Figure 6 attempts to demonstrate that parkin- flies have normal nervous systems except for slightly decreased cell bodies and proximal dendrites in the dorsomedial cluster. The background level of staining in C is higher than in D, which causes a problem when the authors claim that the dendrite staining in D is lower than in C. There are also no scale bars for us to compare relative sizes within these panels. Although this figure lacks any blaring distinctions between parkin+ and parkin- nervous tissues, there is a central object in the parkin+ section (panel A- two circular rings in lower white area) that does not appear in the parkin- section. This difference may be an individual occurrence and not representative of other parkin- flies, but it is a clear difference between the two panels that should have been addressed.
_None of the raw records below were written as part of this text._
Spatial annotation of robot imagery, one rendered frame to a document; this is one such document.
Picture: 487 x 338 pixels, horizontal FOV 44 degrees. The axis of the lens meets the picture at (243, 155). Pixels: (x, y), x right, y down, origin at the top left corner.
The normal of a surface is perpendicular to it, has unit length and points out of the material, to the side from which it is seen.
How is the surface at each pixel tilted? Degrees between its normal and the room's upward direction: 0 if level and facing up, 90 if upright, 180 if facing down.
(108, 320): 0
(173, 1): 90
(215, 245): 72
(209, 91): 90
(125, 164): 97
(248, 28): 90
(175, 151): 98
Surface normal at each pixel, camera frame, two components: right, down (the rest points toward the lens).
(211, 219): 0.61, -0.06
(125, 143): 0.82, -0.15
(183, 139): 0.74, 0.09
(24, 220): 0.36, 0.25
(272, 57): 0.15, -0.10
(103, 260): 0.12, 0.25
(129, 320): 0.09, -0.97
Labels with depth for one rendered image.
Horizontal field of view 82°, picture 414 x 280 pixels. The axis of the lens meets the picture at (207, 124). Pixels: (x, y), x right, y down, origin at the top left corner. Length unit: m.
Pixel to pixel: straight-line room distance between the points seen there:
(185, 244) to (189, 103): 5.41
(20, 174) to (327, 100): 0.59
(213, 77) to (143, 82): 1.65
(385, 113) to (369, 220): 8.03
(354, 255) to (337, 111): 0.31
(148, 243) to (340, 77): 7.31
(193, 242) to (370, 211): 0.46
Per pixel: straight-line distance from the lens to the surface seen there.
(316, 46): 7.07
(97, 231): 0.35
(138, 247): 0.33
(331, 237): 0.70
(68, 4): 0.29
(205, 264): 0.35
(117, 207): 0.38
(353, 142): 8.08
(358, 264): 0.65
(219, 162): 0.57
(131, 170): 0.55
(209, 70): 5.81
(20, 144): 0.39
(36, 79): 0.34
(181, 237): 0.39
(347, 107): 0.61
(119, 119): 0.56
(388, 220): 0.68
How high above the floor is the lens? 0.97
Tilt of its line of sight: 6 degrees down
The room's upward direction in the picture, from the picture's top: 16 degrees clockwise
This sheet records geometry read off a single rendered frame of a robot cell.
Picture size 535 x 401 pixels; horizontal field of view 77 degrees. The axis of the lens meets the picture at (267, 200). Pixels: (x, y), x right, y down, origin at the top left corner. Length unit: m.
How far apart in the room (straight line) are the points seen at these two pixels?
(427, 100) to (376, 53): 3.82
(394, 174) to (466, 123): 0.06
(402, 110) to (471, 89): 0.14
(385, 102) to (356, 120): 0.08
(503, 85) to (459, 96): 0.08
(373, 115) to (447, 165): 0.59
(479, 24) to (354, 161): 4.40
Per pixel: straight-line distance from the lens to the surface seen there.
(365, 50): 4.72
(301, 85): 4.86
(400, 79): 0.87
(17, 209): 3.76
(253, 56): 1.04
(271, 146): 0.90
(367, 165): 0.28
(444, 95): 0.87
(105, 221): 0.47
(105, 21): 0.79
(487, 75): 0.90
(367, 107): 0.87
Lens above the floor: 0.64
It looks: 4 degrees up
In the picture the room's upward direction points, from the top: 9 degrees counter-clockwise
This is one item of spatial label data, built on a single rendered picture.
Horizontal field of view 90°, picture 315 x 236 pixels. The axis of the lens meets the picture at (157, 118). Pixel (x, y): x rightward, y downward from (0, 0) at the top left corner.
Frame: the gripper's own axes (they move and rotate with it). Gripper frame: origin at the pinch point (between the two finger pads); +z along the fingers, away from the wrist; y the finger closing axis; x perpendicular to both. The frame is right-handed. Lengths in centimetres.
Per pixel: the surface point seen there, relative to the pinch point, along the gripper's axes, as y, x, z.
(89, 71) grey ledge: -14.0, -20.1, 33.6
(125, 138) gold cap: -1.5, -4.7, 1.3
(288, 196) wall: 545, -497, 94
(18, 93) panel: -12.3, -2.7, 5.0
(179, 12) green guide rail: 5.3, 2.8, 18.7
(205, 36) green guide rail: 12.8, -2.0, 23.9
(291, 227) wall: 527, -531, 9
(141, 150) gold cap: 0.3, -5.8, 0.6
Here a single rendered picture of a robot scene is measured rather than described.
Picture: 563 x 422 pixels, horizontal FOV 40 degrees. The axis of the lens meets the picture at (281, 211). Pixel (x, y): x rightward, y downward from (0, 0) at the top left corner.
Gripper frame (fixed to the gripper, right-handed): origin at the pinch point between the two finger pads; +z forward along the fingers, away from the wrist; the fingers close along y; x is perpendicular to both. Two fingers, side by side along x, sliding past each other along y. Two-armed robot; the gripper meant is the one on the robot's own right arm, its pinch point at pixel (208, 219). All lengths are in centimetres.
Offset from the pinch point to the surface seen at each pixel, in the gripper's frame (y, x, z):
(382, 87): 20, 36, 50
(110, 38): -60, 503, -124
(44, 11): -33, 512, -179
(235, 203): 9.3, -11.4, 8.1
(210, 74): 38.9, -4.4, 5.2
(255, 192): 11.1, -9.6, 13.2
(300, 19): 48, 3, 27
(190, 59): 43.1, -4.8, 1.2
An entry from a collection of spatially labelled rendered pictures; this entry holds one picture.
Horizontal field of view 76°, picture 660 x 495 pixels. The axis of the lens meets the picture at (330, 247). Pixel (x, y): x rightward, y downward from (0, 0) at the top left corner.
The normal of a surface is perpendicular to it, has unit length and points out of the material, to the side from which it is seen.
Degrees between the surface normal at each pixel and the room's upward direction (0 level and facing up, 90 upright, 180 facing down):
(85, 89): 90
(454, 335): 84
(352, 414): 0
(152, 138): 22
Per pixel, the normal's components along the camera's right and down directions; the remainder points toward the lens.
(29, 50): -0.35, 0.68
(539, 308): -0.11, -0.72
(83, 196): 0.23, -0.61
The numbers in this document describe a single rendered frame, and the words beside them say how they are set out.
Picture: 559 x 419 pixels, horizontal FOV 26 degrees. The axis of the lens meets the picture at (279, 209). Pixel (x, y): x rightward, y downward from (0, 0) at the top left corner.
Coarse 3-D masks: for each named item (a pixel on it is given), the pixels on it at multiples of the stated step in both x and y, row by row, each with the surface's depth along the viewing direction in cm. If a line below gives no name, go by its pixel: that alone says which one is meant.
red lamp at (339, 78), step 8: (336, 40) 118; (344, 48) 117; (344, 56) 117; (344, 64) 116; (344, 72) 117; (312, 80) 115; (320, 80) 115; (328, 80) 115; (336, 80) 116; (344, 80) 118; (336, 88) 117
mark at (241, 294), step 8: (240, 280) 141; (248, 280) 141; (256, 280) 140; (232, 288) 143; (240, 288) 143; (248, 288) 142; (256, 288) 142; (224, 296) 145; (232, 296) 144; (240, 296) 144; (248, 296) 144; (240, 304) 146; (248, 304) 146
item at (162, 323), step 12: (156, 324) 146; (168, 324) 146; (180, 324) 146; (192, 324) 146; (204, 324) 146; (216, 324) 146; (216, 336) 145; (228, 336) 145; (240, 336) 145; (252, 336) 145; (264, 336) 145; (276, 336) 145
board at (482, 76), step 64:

The authors of this paper claim that there may be a similar mechanism relating dopaminergic neuron loss in AR-JP and mitochondrial abnormalilties in parkin- flies, however if this were the case we would expect to see a greater change in neuron count from control to parkin- flies in figure 6 (A-B and C-D). Because the parkin- neurons do not change considerably from control, it is unreasonable for the authors to tie the mitochondrial deformities found in parkin- flies to dopaminergic neuron loss in AR-JP based on this data alone. Futhermore, earlier in the paper the authors admit that AR-JP and idiopathic Parkinson’s disease may result from completely separate mechanisms because of the lack of Lewy bodies in parkin- AR-JP individuals. However they conclude the paper claiming their findings provide evidence for a link between the two forms of Parkinson’s disease, related in their mitochondrial deformity. Although there does appear to be a link between idiopathic Parkinson’s disease and parkin- flies through mitochondrial deformity (as stated early in the paper describing PD-inducing compounds), a clear connection between the two human diseases remains unclear because of the weak link between AR-JP and parkin- flies.

Future Experiments:

The authors hint at their future work to find a link between the spermatid individualization defect in parkin- flies and mitochondrial deformity. They also plan to investigate the mechanical process by which a loss of parkin leads to mitochondrial deformities by comparing parkin- mitochondria to those affected by various chemicals producing similar deformities. Although their future investigations may lead to a better understanding of this particular mitochondrial deformity, the relation between parkin- and AR-JP would remain unclear. An alternative future experiment could study the loss of parkin in a vertebrate model such as mice. With only 59 % of the fly and human parkin matching, the exact mechanism resulting from a loss of function could differ between these two distant species. Creating a knockout mouse for parkin would provide a more useful model to study parkin- phenotypes to correlate any similarities between parkin- mice and parkin- humans. Mouse musculature and nervous development is also much closer to human structures. Once knockout mice missing parkin have been created, we can study the nervous system in more depth, as Greene et. al only devoted one figure to this aspect of the disorder. Because dopaminergic neuron loss is the most recognizable defect in AR-JP patients, more data concerning these neurons in the knockout mice should be collected. One such test could include a staining similar to the TUNEL markers used in figure D, but specific to neuronal loss in the nervous tissue of the knockout mice. A simple glance at the tissue without any specific markers (figure 6) may not be sufficient to identify dopaminergic neuron loss. If we were to find dopaminergic neuron loss in the knockout mice (which should be expected since it occurs in humans with loss-of-function in parkin), then we could better relate AR-JP and idiopathic Parkinson’s disease.